- The problem: Please print out every line of the material, unchanged.

- Study material:
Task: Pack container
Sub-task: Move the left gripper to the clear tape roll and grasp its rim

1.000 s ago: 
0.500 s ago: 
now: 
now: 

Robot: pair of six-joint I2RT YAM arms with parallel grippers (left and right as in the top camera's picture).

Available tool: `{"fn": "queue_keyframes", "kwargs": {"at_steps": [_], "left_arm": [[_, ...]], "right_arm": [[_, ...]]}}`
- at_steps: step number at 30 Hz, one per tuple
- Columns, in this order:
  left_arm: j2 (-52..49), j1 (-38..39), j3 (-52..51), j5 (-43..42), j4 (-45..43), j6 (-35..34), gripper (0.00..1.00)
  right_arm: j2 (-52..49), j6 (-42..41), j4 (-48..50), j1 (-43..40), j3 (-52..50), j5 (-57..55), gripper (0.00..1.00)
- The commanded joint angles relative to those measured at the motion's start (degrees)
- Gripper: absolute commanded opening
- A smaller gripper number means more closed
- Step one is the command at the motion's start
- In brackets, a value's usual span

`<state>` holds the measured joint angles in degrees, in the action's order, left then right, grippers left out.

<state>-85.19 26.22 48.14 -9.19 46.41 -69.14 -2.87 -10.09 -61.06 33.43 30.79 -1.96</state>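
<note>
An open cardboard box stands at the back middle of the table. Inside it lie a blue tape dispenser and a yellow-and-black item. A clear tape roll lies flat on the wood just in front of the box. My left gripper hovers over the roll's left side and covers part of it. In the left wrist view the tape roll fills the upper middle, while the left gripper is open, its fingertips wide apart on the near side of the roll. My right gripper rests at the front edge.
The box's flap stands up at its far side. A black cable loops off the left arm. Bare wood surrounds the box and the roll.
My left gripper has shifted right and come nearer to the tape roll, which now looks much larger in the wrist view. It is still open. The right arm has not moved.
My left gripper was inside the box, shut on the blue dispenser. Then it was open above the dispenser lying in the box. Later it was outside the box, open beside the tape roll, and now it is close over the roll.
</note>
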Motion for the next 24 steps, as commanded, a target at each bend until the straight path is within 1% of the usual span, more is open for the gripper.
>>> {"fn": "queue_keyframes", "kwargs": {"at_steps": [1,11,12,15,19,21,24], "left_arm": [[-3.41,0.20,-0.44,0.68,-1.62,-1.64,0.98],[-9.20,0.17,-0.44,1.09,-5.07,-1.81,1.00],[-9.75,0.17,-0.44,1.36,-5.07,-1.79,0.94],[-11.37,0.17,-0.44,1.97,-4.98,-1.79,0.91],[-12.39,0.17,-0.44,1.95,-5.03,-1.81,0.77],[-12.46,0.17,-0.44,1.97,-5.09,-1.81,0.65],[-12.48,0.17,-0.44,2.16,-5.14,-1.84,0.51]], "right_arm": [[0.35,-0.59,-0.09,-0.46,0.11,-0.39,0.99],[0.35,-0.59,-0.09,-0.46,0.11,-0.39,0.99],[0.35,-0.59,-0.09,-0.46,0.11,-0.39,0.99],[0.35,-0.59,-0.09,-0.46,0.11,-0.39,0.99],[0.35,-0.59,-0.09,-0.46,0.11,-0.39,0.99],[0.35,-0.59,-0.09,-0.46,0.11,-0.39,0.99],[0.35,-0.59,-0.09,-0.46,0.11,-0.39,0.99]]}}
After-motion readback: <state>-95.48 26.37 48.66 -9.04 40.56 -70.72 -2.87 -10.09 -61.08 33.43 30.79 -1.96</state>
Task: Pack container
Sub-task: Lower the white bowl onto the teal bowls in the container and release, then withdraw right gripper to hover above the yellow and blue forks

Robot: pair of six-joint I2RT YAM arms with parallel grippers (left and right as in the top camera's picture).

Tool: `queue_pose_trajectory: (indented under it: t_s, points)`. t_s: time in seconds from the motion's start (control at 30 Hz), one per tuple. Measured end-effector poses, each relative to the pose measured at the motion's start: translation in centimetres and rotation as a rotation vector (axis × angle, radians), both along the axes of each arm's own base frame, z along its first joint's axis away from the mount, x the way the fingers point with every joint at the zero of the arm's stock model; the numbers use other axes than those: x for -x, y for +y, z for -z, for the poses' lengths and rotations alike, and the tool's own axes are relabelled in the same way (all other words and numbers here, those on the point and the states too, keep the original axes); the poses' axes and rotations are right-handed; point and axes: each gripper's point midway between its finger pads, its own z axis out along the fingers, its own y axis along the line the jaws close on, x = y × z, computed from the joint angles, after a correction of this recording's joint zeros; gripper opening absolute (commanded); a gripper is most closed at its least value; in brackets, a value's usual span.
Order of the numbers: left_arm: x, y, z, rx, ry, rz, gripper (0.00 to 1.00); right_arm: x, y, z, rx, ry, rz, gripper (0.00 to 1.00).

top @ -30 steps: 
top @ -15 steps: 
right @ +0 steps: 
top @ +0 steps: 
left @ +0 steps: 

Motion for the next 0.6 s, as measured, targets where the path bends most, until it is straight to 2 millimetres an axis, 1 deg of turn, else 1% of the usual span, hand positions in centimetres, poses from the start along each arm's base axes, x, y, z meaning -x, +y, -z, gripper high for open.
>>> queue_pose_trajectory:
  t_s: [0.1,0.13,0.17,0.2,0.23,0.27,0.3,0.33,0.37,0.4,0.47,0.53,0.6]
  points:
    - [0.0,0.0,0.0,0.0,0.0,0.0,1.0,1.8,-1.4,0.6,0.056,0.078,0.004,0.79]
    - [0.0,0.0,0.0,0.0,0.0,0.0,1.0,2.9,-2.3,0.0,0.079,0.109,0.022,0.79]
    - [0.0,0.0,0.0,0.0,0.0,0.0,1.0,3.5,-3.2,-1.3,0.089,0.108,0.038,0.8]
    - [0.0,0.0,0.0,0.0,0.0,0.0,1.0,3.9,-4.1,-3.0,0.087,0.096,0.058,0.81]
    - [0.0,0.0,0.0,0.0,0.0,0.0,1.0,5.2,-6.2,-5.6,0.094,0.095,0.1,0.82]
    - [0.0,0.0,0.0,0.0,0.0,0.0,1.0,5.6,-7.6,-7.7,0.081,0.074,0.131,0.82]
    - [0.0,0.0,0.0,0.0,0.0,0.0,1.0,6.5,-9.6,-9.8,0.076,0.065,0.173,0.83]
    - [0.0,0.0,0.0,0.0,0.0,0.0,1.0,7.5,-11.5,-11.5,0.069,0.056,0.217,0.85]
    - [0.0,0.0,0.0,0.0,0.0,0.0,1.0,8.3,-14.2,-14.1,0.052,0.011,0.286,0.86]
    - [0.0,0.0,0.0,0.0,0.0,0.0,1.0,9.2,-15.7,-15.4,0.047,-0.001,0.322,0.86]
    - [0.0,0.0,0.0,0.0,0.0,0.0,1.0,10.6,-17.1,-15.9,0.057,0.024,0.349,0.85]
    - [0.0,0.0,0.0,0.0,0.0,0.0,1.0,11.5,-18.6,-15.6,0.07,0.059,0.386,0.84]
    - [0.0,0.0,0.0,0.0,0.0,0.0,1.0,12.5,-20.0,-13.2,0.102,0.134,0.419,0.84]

- Solved exercise:
Task: Pack container
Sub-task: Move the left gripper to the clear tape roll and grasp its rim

1.000 s ago: 
0.500 s ago: 
now: 
now: 

Robot: pair of six-joint I2RT YAM arms with parallel grippers (left and right as in the top camera's picture).

Available tool: `{"fn": "queue_keyframes", "kwargs": {"at_steps": [_], "left_arm": [[_, ...]], "right_arm": [[_, ...]]}}`
- at_steps: step number at 30 Hz, one per tuple
- Columns, in this order:
  left_arm: j2 (-52..49), j1 (-38..39), j3 (-52..51), j5 (-43..42), j4 (-45..43), j6 (-35..34), gripper (0.00..1.00)
  right_arm: j2 (-52..49), j6 (-42..41), j4 (-48..50), j1 (-43..40), j3 (-52..50), j5 (-57..55), gripper (0.00..1.00)
- The commanded joint angles relative to those measured at the motion's start (degrees)
- Gripper: absolute commanded opening
- A smaller gripper number means more closed
- Step one is the command at the motion's start
- In brackets, a value's usual span

`<state>` holds the measured joint angles in degrees, in the action's order, left then right, grippers left out.

<state>-85.19 26.22 48.14 -9.19 46.41 -69.14 -2.87 -10.09 -61.06 33.43 30.79 -1.96</state>
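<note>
An open cardboard box stands at the back middle of the table. Inside it lie a blue tape dispenser and a yellow-and-black item. A clear tape roll lies flat on the wood just in front of the box. My left gripper hovers over the roll's left side and covers part of it. In the left wrist view the tape roll fills the upper middle, while the left gripper is open, its fingertips wide apart on the near side of the roll. My right gripper rests at the front edge.
The box's flap stands up at its far side. A black cable loops off the left arm. Bare wood surrounds the box and the roll.
My left gripper has shifted right and come nearer to the tape roll, which now looks much larger in the wrist view. It is still open. The right arm has not moved.
My left gripper was inside the box, shut on the blue dispenser. Then it was open above the dispenser lying in the box. Later it was outside the box, open beside the tape roll, and now it is close over the roll.
</note>
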Motion for the next 24 steps, as commanded, a target at each bend until the straight path is within 1% of the usual span, more is open for the gripper.
>>> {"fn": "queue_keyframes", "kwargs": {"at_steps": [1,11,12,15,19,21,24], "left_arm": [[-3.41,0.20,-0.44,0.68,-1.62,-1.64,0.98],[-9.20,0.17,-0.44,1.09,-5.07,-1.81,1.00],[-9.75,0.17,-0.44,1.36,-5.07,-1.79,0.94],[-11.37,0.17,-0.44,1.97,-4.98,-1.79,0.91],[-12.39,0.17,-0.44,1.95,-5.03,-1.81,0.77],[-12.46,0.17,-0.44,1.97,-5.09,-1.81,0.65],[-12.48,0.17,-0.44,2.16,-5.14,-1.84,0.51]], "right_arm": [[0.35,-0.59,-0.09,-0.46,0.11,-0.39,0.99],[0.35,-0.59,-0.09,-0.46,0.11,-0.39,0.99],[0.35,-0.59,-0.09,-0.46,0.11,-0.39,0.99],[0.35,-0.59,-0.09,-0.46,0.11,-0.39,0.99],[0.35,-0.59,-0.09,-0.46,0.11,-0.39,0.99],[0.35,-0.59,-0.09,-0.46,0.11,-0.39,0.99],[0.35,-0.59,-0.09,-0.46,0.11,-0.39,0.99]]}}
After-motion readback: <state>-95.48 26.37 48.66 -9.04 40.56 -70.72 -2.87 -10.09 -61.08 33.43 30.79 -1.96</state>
Task: Pack container
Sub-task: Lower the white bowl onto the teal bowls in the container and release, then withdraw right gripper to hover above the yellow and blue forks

Robot: pair of six-joint I2RT YAM arms with parallel grippers (left and right as in the top camera's picture).

Tool: `queue_pose_trajectory: (indented under it: t_s, points)`. t_s: time in seconds from the motion's start (control at 30 Hz), one per tuple. Measured end-effector poses, each relative to the pose measured at the motion's start: translation in centimetres and rotation as a rotation vector (axis × angle, radians), both along the axes of each arm's own base frame, z along its first joint's axis away from the mount, x the way the fingers point with every joint at the zero of the arm's stock model; the numbers use other axes than those: x for -x, y for +y, z for -z, for the poses' lengths and rotations alike, and the tool's own axes are relabelled in the same way (all other words and numbers here, those on the point and the states too, keep the original axes); the poses' axes and rotations are right-handed; point and axes: each gripper's point midway between its finger pads, its own z axis out along the fingers, its own y axis along the line the jaws close on, x = y × z, computed from the joint angles, after a correction of this recording's joint zeros; gripper opening absolute (commanded); a gripper is most closed at its least value; in brackets, a value's usual span.
Order of the numbers: left_arm: x, y, z, rx, ry, rz, gripper (0.00 to 1.00); right_arm: x, y, z, rx, ry, rz, gripper (0.00 to 1.00).

top @ -30 steps: 
top @ -15 steps: 
right @ +0 steps: 
top @ +0 steps: 
left @ +0 steps: 

Motion for the next 0.6 s, as measured, targets where the path bends most, until it is straight to 2 millimetres an axis, 1 deg of turn, else 1% of the usual span, hand positions in centimetres, poses from the start along each arm's base axes, x, y, z meaning -x, +y, -z, gripper high for open.
>>> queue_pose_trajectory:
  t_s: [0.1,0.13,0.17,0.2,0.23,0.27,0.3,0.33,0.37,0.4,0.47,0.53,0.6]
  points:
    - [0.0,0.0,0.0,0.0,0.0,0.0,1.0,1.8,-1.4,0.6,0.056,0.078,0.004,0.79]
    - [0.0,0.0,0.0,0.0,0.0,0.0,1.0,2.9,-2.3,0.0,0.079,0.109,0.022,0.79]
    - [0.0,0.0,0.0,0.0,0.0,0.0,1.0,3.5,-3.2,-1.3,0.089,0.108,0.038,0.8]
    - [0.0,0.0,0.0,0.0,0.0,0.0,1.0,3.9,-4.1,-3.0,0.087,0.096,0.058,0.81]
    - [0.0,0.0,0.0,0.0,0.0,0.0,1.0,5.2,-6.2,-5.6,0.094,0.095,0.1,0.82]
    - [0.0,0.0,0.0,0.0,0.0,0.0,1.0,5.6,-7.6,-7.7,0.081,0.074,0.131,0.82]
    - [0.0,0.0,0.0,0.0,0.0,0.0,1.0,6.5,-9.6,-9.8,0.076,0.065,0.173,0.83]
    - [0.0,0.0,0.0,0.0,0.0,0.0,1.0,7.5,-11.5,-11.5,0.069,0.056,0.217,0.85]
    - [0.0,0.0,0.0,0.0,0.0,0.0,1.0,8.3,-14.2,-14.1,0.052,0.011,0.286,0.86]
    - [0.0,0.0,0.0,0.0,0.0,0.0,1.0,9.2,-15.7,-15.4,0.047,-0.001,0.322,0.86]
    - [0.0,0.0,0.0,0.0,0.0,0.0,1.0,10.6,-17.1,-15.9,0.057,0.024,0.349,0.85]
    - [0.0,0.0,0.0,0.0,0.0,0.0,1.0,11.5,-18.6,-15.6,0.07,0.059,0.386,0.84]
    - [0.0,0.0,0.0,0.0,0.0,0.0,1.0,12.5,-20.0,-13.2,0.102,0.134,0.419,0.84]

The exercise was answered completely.